To reduce and optimize cost, manage fewer resources, and establish secured and single-place connectivity to other Vpc’s; Vpc peering can be used.

VPC Peering: It allows you to connect VPCs and share resources across them securely using private IP addresses.

Practical: We need to set up 2 VPC, in which VPC-A will have a public subnet and VPC-B will have a private subnet.

One InternetGW will be associated with VPC-A as the subnet that resides inside VPC-A will have internet connectivity.

Now we need to set VPC peering so that the requestor vpc would be VPC-A and the acceptor would be VPC-B. Also once we set the peering, the acceptor vpc needs to explicitly accept the peering request.

Once the peering has been done, we need to update the route table to flow traffic from one VPC to another. Hence we will allow traffic from VPC-A to VPC-B. Hence we will add rules for peering in VPC-B subnet for VPC-A CIDR.

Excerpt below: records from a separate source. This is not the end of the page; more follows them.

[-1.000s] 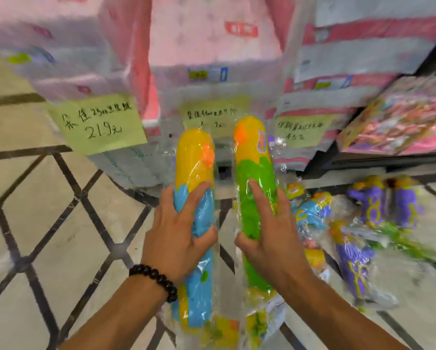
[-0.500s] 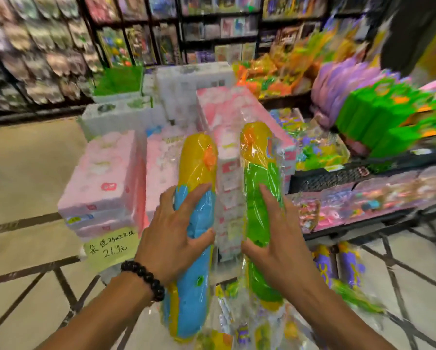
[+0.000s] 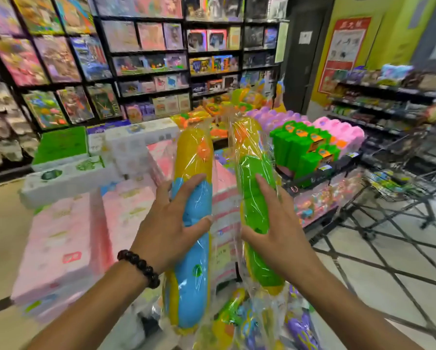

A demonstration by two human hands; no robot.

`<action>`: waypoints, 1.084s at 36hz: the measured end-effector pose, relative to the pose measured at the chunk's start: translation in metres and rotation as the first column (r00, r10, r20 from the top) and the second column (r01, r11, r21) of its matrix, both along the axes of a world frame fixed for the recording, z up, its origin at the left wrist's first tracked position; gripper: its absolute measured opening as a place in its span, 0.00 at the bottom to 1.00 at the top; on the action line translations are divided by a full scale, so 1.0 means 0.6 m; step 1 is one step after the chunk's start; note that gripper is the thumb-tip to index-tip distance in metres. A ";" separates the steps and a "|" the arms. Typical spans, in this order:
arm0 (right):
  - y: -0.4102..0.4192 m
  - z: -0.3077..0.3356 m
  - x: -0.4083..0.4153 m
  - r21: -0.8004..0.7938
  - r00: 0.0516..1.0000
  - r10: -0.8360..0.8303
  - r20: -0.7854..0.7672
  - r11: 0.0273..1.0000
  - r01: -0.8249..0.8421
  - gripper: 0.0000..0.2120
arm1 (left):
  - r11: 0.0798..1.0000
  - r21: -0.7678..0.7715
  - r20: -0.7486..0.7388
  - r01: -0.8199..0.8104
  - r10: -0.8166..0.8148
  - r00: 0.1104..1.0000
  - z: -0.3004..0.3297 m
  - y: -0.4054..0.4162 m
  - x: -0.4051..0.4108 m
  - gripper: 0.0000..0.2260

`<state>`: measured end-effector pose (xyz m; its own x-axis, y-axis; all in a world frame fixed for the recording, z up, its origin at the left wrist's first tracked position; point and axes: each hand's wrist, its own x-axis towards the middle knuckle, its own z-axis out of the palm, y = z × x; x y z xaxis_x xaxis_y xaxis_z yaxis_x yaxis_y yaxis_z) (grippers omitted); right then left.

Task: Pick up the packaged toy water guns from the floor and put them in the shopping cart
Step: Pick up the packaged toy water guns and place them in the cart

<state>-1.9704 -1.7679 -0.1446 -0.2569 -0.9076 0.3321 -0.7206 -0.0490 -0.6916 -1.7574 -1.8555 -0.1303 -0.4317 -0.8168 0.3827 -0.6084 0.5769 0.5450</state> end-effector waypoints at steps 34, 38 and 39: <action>0.530 0.026 -0.699 0.000 0.700 -0.714 -0.007 0.700 0.714 0.52 | 0.752 -0.027 0.031 0.659 -0.658 0.752 0.024 0.314 -0.894 0.33; 0.510 0.004 -0.785 -0.004 0.698 -0.716 -0.008 0.698 0.716 0.52 | 0.766 -0.031 0.052 0.642 -0.640 0.767 0.009 0.277 -0.977 0.33; 0.502 -0.002 -0.806 0.000 0.697 -0.718 -0.005 0.697 0.718 0.51 | 0.768 -0.034 0.049 0.639 -0.638 0.769 0.003 0.263 -0.998 0.33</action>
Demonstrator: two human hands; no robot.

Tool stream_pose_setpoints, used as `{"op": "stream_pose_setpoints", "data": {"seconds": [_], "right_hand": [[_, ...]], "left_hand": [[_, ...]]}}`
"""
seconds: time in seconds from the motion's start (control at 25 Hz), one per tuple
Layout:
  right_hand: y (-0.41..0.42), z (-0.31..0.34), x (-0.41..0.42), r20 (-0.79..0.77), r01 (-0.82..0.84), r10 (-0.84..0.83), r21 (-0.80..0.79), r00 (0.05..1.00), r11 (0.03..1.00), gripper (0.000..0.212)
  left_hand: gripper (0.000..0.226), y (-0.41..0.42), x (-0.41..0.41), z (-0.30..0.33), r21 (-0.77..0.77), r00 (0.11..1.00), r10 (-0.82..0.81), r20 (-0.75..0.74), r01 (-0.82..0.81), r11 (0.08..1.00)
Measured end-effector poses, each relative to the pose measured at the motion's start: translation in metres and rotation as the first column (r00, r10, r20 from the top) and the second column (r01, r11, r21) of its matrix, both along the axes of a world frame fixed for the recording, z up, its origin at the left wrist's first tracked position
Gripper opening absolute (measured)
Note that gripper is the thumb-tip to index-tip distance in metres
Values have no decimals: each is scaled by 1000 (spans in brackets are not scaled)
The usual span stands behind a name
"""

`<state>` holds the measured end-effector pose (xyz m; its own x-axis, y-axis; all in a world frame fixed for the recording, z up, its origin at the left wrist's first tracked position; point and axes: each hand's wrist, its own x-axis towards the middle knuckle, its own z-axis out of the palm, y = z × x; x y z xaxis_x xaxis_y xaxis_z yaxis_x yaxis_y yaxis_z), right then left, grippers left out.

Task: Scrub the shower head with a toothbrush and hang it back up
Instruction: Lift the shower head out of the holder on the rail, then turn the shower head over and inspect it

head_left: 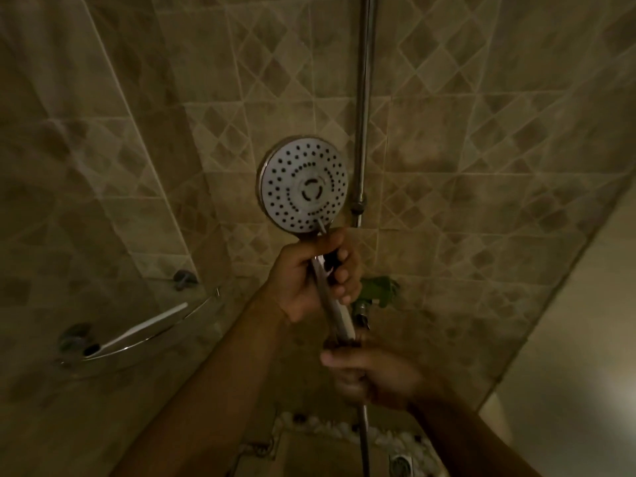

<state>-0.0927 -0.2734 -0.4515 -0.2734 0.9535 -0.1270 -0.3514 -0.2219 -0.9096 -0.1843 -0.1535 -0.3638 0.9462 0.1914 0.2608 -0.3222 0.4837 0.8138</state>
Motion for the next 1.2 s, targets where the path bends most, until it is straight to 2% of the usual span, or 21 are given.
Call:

Further, There are 2 EC2 instances one in in VPC-A (public) and other in VPC-B(private)

Catch: The security group of one VPC cannot be allowed to another VPC’s security group. Hence if we want to allow traffic from one vpc to another; at the security group level, we need to allow CIDR range from that VPC. Here I have to allow CIDR range to VPC-A to the security group of EC2 instance of residing in VPC-B. You can give any port depending upon the requirement. Here I am trying to ping and as ping works on ICMP protocol hence I have allowed ICMP protocol.

Now, I am trying to ping the Ec2 residing in VPC-B from the instance residing in VPC-A.

ubuntu@ip-12-0-1-42:~$ ping 13.0.1.135
PING 13.0.1.135 (13.0.1.135) 56(84) bytes of data.
64 bytes from 13.0.1.135: icmp_seq=1 ttl=64 time=0.185 ms
64 bytes from 13.0.1.135: icmp_seq=2 ttl=64 time=0.181 ms
64 bytes from 13.0.1.135: icmp_seq=3 ttl=64 time=0.179 ms
64 bytes from 13.0.1.135: icmp_seq=4 ttl=64 time=0.177 ms
64 bytes from 13.0.1.135: icmp_seq=5 ttl=64 time=0.193 ms
64 bytes from 13.0.1.135: icmp_seq=6 ttl=64 time=0.190 ms
64 bytes from 13.0.1.135: icmp_seq=7 ttl=64 time=0.184 ms
64 bytes from 13.0.1.135: icmp_seq=8 ttl=64 time=0.186 ms
64 bytes from 13.0.1.135: icmp_seq=9 ttl=64 time=0.210 ms
64 bytes from 13.0.1.135: icmp_seq=10 ttl=64 time=0.185 ms
64 bytes from 13.0.1.135: icmp_seq=11 ttl=64 time=0.197 ms
64 bytes from 13.0.1.135: icmp_seq=12 ttl=64 time=0.184 ms
64 bytes from 13.0.1.135: icmp_seq=13 ttl=64 time=0.218 ms
64 bytes from 13.0.1.135: icmp_seq=14 ttl=64 time=0.189 ms

So, this is how peering helps in reducing infra overhead and can connect to multiple private servers in different VPCs.